Game companies are a hard business. To be truly successful, you need people who know how to run a business and keep it in the black and growing. But that is not enough. We don’t want to be a company where profit is the only bottom line. We are gamers and we are very familiar with what makes a gamer happy. And we intend to give it to you.

We’re going to give you great customer service. If you find there’s a problem with one of our products, we will do our best to fix it. If there’s something you don’t like, we’re going to listen. We might not choose to act on every suggestion, especially in those tough situations where some customers want things one way and some want it the opposite way. We’ll make the hard call. What we won’t do is ignore you. We’re going to answer your questions. Every game leaves some gamer somewhere with a question. Our social media platforms are the places to ask it. We will answer, and we will answer in a timely manner.

Involvement

You get to be involved. We want you to be part of the making of our games and the growth of our background.

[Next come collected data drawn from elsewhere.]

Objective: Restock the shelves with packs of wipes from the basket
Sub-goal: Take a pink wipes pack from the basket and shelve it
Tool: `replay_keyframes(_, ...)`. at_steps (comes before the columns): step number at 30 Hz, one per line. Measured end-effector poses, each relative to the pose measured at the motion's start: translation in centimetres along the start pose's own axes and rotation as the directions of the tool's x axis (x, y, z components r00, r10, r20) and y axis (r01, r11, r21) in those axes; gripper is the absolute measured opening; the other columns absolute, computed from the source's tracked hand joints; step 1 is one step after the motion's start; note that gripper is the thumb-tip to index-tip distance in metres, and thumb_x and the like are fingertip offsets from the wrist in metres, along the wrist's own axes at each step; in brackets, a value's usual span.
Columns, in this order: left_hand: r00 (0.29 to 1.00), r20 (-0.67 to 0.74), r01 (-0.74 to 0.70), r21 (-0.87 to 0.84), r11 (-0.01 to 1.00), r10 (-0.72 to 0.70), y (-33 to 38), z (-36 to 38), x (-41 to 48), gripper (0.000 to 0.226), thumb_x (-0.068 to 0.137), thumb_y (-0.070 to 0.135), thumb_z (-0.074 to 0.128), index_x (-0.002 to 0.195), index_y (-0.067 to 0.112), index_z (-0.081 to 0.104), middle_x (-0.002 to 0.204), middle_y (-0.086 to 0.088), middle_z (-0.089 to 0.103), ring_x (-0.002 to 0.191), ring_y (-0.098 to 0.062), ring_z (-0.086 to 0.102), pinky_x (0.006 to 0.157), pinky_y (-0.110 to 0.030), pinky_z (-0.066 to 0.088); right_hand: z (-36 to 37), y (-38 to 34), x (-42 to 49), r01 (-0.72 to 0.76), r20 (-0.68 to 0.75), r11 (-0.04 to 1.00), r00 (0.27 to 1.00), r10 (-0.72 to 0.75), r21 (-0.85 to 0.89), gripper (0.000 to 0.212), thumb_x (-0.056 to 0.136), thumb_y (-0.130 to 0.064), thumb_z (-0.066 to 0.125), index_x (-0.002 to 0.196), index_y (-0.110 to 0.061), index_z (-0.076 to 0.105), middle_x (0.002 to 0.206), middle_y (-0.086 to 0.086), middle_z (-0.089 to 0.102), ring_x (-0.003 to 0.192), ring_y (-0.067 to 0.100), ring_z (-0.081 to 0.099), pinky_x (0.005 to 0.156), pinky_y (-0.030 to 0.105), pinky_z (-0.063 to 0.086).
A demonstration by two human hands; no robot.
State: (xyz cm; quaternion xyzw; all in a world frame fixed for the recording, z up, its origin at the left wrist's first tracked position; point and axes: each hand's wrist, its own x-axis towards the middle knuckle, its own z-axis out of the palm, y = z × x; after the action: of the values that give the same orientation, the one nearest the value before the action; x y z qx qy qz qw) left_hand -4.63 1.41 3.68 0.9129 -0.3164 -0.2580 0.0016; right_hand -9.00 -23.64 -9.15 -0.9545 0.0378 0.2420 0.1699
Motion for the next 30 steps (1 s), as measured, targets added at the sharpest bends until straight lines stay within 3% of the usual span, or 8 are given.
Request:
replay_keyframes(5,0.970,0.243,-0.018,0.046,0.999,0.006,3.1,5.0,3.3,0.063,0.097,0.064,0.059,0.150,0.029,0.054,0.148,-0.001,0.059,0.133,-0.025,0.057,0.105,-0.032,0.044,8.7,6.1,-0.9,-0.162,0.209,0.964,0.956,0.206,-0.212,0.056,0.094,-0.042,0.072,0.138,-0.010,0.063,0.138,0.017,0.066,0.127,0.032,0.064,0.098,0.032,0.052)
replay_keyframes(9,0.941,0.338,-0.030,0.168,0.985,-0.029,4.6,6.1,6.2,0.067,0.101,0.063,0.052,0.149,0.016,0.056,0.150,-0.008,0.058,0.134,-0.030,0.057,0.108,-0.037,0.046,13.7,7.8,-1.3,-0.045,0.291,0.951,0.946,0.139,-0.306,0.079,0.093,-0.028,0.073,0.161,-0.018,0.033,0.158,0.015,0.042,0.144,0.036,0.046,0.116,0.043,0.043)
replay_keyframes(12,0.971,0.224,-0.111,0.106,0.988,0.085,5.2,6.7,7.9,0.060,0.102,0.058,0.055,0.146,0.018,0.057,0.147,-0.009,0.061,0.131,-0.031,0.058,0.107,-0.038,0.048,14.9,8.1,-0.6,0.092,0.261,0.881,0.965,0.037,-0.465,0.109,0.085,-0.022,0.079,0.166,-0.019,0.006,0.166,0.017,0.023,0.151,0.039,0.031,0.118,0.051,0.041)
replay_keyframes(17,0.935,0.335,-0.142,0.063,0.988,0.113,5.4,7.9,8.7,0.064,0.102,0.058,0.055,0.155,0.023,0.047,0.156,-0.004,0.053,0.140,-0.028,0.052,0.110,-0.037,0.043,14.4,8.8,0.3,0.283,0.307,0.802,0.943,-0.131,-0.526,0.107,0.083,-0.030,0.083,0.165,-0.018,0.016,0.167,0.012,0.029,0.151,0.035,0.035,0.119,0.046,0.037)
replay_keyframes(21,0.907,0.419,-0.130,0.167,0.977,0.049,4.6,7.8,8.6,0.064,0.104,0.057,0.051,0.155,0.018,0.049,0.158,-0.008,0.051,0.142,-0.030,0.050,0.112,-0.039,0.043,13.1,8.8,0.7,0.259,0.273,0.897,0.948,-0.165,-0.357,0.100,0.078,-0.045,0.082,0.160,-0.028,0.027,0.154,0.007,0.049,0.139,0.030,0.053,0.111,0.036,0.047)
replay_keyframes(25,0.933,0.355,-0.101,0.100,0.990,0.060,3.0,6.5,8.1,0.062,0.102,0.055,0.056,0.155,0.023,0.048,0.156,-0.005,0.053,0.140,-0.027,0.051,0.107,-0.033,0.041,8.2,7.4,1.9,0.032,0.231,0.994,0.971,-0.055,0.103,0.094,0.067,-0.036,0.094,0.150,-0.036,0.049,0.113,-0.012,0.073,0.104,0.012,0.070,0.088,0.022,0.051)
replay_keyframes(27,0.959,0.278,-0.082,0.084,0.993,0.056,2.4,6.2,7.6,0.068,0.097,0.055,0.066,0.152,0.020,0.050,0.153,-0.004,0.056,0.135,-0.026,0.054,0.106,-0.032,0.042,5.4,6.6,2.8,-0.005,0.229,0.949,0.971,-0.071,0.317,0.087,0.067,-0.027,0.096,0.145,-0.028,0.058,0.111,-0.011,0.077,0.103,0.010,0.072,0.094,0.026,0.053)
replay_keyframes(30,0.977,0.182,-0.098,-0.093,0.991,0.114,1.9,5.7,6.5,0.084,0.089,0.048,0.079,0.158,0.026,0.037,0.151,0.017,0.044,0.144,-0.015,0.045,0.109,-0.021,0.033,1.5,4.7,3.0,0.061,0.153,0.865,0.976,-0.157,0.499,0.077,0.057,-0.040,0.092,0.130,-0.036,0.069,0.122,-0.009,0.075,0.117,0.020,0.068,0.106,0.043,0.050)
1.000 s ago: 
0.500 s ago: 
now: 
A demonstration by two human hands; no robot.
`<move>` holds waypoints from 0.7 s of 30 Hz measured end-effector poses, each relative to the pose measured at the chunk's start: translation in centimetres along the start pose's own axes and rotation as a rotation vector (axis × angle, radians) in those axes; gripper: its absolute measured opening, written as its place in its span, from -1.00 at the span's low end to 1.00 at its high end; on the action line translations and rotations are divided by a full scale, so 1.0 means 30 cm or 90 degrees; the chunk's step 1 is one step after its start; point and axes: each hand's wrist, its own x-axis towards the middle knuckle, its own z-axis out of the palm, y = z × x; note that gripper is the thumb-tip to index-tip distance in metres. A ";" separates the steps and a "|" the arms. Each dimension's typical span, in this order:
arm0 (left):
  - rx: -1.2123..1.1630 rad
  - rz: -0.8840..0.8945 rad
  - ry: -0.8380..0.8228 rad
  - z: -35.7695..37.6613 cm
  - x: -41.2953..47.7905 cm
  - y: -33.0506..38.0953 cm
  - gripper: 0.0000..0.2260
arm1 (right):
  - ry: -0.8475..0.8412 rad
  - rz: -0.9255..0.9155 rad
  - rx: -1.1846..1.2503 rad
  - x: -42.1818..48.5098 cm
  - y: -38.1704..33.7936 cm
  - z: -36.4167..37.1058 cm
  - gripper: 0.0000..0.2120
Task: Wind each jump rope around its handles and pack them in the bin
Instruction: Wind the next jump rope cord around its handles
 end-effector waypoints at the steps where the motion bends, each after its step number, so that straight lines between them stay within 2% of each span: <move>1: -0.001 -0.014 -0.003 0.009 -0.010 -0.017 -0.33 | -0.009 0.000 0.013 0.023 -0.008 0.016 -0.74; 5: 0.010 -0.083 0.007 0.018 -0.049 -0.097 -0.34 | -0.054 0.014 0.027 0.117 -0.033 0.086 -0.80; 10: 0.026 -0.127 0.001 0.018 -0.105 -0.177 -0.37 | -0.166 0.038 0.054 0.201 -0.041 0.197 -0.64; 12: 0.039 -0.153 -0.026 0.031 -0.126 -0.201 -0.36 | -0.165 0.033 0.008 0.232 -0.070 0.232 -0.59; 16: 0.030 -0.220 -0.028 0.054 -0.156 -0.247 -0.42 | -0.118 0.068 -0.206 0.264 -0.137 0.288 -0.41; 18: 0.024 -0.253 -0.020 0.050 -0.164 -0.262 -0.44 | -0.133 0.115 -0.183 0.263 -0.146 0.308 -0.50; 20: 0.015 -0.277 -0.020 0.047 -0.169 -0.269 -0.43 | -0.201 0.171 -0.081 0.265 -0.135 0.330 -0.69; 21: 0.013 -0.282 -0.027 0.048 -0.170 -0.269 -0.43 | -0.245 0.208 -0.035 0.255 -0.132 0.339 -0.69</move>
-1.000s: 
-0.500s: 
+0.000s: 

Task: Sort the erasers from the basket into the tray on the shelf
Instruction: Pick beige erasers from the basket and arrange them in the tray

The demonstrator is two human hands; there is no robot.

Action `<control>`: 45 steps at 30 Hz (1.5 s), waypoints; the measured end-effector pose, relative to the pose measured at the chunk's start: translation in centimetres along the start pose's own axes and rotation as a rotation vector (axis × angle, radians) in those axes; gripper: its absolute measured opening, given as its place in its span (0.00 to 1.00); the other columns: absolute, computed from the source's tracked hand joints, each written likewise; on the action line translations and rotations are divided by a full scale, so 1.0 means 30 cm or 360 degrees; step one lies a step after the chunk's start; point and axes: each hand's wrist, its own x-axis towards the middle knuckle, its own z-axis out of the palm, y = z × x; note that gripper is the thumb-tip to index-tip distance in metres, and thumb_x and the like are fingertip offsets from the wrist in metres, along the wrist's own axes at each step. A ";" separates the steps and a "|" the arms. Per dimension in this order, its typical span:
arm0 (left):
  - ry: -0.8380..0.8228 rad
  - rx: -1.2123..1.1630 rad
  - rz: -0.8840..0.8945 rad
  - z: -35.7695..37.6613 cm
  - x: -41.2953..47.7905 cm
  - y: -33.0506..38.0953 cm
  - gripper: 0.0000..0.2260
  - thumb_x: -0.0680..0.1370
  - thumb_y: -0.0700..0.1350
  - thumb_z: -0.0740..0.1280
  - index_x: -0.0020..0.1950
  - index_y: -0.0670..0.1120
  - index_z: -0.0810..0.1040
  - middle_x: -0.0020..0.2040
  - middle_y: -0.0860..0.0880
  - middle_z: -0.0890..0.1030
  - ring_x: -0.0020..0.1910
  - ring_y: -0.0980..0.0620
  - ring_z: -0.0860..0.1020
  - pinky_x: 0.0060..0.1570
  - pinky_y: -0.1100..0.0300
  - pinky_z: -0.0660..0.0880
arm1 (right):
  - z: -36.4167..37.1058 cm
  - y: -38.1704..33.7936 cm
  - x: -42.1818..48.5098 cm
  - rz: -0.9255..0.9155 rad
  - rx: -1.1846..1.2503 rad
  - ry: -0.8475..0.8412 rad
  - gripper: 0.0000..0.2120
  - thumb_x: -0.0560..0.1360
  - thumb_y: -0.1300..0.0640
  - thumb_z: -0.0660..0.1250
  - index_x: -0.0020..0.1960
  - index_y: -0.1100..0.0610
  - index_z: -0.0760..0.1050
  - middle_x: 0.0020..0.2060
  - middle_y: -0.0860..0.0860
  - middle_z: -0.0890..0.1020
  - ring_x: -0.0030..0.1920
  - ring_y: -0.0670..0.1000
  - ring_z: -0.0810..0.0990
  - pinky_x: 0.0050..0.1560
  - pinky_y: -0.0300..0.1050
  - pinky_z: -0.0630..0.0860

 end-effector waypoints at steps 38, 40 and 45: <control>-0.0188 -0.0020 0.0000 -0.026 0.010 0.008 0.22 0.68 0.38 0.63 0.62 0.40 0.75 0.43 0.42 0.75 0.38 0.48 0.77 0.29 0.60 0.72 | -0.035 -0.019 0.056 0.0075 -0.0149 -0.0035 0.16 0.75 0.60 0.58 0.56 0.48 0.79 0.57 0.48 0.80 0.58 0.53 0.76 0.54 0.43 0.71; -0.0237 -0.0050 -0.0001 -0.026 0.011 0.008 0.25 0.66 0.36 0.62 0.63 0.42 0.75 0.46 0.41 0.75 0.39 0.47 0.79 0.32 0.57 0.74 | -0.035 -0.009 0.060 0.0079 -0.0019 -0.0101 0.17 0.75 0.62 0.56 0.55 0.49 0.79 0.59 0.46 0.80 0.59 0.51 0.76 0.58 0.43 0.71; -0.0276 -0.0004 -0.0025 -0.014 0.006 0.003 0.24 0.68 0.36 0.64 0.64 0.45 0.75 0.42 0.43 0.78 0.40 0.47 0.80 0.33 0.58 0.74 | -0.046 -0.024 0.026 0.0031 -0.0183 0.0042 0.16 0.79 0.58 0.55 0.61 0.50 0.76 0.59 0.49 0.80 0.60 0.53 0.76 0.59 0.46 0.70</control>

You can be a DGS playtester, getting an early look at what is next and helping us find problems and suggesting fixes so that our games become the ones you want to play.

You can be a patreon of the World of Faelon. It’s a big place, and we are always looking for people to help tell its story.  See https://dgsgames.com/world-of-faelon/ for information on how to access the World of Faelon.

Speaking of the story of the World of Faelon, we at DGS have a vision for how that story will play out. But we have not filled in every blank or chosen every path. Some of our fans will be chosen to help set that direction. The more involved in our games you are, the more likely you’ll get a chance to put yourself right into the story and help chart its course!